Перед самым окончанием Коновалов начал тихо порыкивать, движения стали порывистыми, мышцы заметно напряглись, и вот упругая струя толчками полилась мне в рот. Мужчина отстранился и задвигал рукой, при этом продолжая держать меня за волосы и наблюдать, как сперма ложится на язык. Усевшись на задницу посреди комнаты, я затуманенным взором смотрел на Романа и ждал, когда он кончит, а затем сомкнул губы. Он часто дышал, наконец отпустил меня и сделал шаг назад.

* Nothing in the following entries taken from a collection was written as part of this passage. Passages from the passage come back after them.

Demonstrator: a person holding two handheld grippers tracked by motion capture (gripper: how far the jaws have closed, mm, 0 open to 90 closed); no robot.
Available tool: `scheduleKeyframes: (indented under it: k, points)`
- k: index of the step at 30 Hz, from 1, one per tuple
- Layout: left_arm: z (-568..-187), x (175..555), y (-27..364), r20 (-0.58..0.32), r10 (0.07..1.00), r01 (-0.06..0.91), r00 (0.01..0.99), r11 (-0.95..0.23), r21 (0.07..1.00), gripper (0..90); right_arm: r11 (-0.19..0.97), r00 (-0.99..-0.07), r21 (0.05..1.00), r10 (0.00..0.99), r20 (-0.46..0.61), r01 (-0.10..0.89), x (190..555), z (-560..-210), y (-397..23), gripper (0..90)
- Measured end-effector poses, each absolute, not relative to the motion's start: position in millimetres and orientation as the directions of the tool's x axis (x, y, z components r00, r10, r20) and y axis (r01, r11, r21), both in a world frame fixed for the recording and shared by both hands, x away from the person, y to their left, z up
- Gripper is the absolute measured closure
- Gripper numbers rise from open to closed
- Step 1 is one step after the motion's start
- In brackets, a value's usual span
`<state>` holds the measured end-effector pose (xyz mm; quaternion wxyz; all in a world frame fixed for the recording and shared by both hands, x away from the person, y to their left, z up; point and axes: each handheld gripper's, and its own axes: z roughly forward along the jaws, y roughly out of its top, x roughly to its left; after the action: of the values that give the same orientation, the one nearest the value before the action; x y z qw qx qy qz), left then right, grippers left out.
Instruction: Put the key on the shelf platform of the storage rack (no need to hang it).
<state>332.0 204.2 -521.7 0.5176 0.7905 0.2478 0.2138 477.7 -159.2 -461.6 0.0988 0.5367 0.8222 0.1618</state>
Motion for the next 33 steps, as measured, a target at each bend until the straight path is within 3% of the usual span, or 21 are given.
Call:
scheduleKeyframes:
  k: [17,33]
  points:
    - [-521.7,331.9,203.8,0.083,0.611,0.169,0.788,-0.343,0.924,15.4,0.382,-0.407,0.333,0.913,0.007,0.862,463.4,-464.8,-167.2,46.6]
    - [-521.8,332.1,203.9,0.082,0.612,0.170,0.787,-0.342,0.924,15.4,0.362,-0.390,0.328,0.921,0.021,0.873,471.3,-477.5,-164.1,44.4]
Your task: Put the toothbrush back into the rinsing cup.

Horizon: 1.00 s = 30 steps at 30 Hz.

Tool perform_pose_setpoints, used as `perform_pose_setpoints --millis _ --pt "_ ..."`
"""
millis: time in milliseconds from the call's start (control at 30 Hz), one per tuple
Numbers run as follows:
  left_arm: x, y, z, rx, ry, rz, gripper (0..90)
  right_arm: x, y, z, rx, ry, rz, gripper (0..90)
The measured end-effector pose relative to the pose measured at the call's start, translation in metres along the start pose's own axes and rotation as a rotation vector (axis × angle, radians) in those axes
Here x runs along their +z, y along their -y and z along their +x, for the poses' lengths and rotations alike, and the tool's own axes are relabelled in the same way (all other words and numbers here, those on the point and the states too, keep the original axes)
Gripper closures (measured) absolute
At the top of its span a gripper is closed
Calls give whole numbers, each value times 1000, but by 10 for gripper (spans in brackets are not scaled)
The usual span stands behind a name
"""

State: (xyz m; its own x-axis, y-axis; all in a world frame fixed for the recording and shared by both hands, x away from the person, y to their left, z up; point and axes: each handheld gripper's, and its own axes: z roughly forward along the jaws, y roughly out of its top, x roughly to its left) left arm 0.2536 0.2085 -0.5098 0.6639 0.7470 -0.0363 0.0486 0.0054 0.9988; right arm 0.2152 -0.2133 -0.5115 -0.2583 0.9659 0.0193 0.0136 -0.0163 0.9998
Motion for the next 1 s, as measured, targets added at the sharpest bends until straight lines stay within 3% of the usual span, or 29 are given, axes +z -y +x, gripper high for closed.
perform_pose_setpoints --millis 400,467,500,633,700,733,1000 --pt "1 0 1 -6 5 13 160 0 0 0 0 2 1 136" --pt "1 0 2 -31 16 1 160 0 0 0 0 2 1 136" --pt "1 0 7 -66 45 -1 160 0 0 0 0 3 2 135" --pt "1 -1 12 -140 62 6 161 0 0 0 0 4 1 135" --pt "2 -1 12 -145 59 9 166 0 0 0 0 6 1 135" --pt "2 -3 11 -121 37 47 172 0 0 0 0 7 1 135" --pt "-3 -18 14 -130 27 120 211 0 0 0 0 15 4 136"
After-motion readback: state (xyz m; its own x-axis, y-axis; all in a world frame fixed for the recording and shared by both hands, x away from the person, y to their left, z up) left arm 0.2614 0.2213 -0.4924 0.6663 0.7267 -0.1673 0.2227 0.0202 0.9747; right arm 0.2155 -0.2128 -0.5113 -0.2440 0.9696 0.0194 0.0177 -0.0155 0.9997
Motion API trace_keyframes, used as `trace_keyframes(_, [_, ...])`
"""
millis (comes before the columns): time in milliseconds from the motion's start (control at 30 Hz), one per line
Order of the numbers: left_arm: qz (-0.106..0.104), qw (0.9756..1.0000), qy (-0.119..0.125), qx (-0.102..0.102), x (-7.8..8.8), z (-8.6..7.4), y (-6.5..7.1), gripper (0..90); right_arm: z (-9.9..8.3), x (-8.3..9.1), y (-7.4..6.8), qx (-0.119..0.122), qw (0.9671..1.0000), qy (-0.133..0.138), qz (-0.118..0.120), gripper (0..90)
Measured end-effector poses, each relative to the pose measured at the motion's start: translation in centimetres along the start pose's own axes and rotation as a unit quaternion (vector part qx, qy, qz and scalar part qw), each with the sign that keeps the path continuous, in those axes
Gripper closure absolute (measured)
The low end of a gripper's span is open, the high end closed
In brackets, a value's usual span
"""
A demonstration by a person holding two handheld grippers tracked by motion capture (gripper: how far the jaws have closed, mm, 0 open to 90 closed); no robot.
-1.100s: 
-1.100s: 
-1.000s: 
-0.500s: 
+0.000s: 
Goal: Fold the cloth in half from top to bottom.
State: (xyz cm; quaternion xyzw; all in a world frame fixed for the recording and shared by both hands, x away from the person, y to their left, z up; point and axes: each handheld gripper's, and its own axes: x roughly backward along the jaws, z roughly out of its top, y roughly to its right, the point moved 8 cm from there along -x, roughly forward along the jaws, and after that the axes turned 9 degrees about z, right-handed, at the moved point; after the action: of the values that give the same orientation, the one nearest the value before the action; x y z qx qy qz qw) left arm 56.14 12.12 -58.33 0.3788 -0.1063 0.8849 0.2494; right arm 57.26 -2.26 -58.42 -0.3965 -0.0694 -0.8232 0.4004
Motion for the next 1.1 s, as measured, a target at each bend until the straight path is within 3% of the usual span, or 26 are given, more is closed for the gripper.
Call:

– В ванной выплюнь, – кивнул он в сторону двери, и я рванул с места.
Словно в тумане и, кажется, пошатываясь, побежал в указанную сторону, натыкаясь по пути на дверные косяки и углы. На счастье, сразу нашел выключатель и склонился над умывальником. Включив воду, наполнил рот и прополоскал, хотя не могу сказать, что вкус его спермы оказался настолько неприятным. Скорее наоборот. И именно от осознания этого мне стало совсем плохо.
Яйца сводило от возбуждения до боли и тянуло низ живота. Хотелось немедленно спустить и расслабиться. От минета огромному мужику я потек, как какая-то дворовая сука, а наглый породистый кобель в это время довольно потягивался и одевался в гостиной. Мне было противно от самого себя, потому что я чувствовал неправильность в привычных рамках, потому что сама мысль о произошедшем казалась безумной, потому что всю жизнь считал себя нормальным, но оказалось, это далеко не так.
Уперевшись руками о край умывальника, я смотрел на струю холодной воды и боялся поднять голову, увидеть свое отражение в зеркале. Губы заметно припухли и покалывали после минета, во рту царил привкус плоти Коновалова… Романа, нарушившего мое душевное равновесие своим появлением и сумевшего пошатнуть мой устоявшийся мир. В голове стоял странный гул, а в душе царил полный раздрай. Детское желание закрыться в ванной и спрятаться от всего мира, обнять себя и разреветься боролось с более взрослым: гордо поднять голову и потребовать выполнения оговоренных условий. Но откуда теперь взяться гордости, когда я сам не позволил ей проклюнуться.